Ignoring the images, restate the records below word for word.

[Data records]
▬▬▬▬▬▬▬▬▬▬
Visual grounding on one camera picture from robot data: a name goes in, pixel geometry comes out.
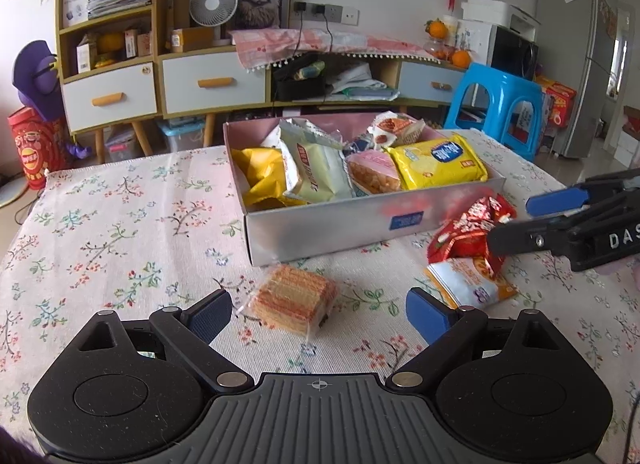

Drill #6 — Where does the low wooden drawer cabinet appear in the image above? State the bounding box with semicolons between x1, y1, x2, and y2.
157;46;468;150

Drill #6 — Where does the white printer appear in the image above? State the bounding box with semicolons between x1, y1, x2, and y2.
461;0;542;31

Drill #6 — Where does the small cardboard box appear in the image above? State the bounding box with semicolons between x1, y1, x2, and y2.
171;26;216;53

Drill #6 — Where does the clear storage bin blue lid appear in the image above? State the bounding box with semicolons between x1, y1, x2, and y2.
158;119;207;155

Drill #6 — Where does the white jam biscuit packet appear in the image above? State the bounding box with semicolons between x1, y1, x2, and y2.
367;111;427;150

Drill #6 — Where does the black microwave oven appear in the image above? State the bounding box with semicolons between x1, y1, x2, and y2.
486;25;542;81

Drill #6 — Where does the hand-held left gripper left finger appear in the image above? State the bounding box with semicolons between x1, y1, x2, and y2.
65;289;254;395

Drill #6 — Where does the yellow chip bag blue label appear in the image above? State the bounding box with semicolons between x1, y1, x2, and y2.
388;132;489;192

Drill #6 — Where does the black power cable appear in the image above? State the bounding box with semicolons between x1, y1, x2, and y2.
292;6;336;110

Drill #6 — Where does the red snack carton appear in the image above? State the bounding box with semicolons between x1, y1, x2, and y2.
536;75;579;129

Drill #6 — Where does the pink snack packet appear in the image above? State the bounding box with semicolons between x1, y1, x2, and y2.
345;150;404;196

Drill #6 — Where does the floral tablecloth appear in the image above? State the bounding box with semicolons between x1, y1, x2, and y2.
0;129;640;464

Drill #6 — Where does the silver refrigerator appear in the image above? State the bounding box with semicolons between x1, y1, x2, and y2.
534;0;634;161

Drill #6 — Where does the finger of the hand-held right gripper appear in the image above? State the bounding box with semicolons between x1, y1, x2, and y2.
487;189;640;260
525;169;640;218

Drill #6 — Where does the white orange snack packet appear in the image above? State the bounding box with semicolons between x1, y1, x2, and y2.
424;256;519;310

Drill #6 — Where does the red printed bucket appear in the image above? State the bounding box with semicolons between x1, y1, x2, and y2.
7;106;74;191

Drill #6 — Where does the silver box with pink inside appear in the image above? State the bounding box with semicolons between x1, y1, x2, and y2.
222;113;507;268

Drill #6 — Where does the blue plastic stool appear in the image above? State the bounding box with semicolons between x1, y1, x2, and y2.
443;62;547;161

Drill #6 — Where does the tall wooden shelf cabinet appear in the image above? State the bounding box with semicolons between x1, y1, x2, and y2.
54;0;169;166

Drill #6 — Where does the pale green snack packet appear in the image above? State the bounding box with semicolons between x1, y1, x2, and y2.
278;117;358;205

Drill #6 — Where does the red snack packet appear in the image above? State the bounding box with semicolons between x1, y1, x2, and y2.
427;194;519;281

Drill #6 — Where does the pink printed cloth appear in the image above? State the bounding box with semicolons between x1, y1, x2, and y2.
229;27;442;73

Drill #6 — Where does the pile of folded papers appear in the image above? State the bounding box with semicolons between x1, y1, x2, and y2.
331;63;402;101

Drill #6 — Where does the small clear storage bin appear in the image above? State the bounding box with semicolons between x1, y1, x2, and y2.
104;128;142;163

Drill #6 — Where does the yellow snack packet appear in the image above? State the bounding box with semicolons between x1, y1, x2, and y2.
231;146;307;213

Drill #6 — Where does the clear wafer biscuit packet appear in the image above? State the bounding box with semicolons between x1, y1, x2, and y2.
234;264;342;343

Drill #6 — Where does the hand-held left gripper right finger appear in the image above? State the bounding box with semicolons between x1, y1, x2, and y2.
387;287;576;392

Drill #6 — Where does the blue and white packet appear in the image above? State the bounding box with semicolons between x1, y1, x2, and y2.
343;136;377;156

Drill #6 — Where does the white desk fan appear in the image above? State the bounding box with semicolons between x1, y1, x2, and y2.
188;0;239;48

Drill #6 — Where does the wall outlet strip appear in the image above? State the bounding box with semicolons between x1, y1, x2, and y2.
294;1;360;27

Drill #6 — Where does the black bag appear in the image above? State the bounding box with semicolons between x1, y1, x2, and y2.
271;53;334;103
▬▬▬▬▬▬▬▬▬▬
-- Answer to this task --
Visual grounding on one camera picture from robot data: a name goes in, pixel geometry comes out.

Drill #6 — Where does the low wooden drawer cabinet appear in the image above? State the bounding box with semicolons between x1, y1, x2, and y2.
157;46;468;150

Drill #6 — Where does the white printer appear in the image above? State the bounding box with semicolons between x1, y1, x2, and y2.
461;0;542;31

Drill #6 — Where does the small cardboard box appear in the image above? State the bounding box with semicolons between x1, y1, x2, and y2.
171;26;216;53

Drill #6 — Where does the clear storage bin blue lid appear in the image above? State the bounding box with semicolons between x1, y1, x2, and y2.
158;119;207;155

Drill #6 — Where does the white jam biscuit packet appear in the image above? State the bounding box with semicolons between x1, y1, x2, and y2.
367;111;427;150

Drill #6 — Where does the black microwave oven appear in the image above? State the bounding box with semicolons between x1, y1, x2, and y2.
486;25;542;81

Drill #6 — Where does the hand-held left gripper left finger appear in the image above? State the bounding box with semicolons between x1, y1, x2, and y2.
65;289;254;395

Drill #6 — Where does the yellow chip bag blue label appear in the image above? State the bounding box with semicolons between x1, y1, x2, and y2.
388;132;489;192

Drill #6 — Where does the black power cable appear in the image above? State the bounding box with semicolons between x1, y1, x2, and y2.
292;6;336;110

Drill #6 — Where does the red snack carton appear in the image above? State the bounding box with semicolons between x1, y1, x2, and y2.
536;75;579;129

Drill #6 — Where does the pink snack packet appear in the image above? State the bounding box with semicolons between x1, y1, x2, and y2.
345;150;404;196

Drill #6 — Where does the floral tablecloth appear in the image above? State the bounding box with semicolons between x1, y1, x2, and y2.
0;129;640;464

Drill #6 — Where does the silver refrigerator appear in the image above? State the bounding box with semicolons between x1, y1, x2, and y2.
534;0;634;161

Drill #6 — Where does the finger of the hand-held right gripper appear in the image above? State the bounding box with semicolons between x1, y1, x2, and y2.
487;189;640;260
525;169;640;218

Drill #6 — Where does the white orange snack packet appear in the image above? State the bounding box with semicolons between x1, y1, x2, and y2.
424;256;519;310

Drill #6 — Where does the red printed bucket appear in the image above? State the bounding box with semicolons between x1, y1, x2, and y2.
7;106;74;191

Drill #6 — Where does the silver box with pink inside appear in the image above? State the bounding box with semicolons between x1, y1, x2, and y2.
222;113;507;268

Drill #6 — Where does the blue plastic stool appear in the image above? State the bounding box with semicolons between x1, y1, x2, and y2.
443;62;547;161

Drill #6 — Where does the tall wooden shelf cabinet appear in the image above? State the bounding box with semicolons between x1, y1, x2, and y2.
54;0;169;166

Drill #6 — Where does the pale green snack packet appear in the image above? State the bounding box with semicolons between x1, y1, x2, and y2.
278;117;358;205

Drill #6 — Where does the red snack packet appear in the image above? State the bounding box with semicolons between x1, y1, x2, and y2.
427;194;519;281

Drill #6 — Where does the pink printed cloth appear in the image above? State the bounding box with semicolons between x1, y1, x2, and y2.
229;27;442;73

Drill #6 — Where does the pile of folded papers appear in the image above? State the bounding box with semicolons between x1, y1, x2, and y2.
331;63;402;101

Drill #6 — Where does the small clear storage bin appear in the image above? State the bounding box with semicolons between x1, y1, x2, and y2.
104;128;142;163

Drill #6 — Where does the yellow snack packet appear in the image above? State the bounding box with semicolons between x1, y1, x2, and y2.
231;146;307;213

Drill #6 — Where does the clear wafer biscuit packet appear in the image above? State the bounding box with semicolons between x1, y1, x2, and y2.
234;264;342;343

Drill #6 — Where does the hand-held left gripper right finger appear in the image above? State the bounding box with semicolons between x1, y1, x2, and y2.
387;287;576;392

Drill #6 — Where does the blue and white packet appear in the image above? State the bounding box with semicolons between x1, y1, x2, and y2.
343;136;377;156

Drill #6 — Where does the white desk fan appear in the image above? State the bounding box with semicolons between x1, y1, x2, and y2.
188;0;239;48

Drill #6 — Where does the wall outlet strip appear in the image above? State the bounding box with semicolons between x1, y1, x2, and y2.
294;1;360;27

Drill #6 — Where does the black bag appear in the image above? State the bounding box with semicolons between x1, y1, x2, and y2.
271;53;334;103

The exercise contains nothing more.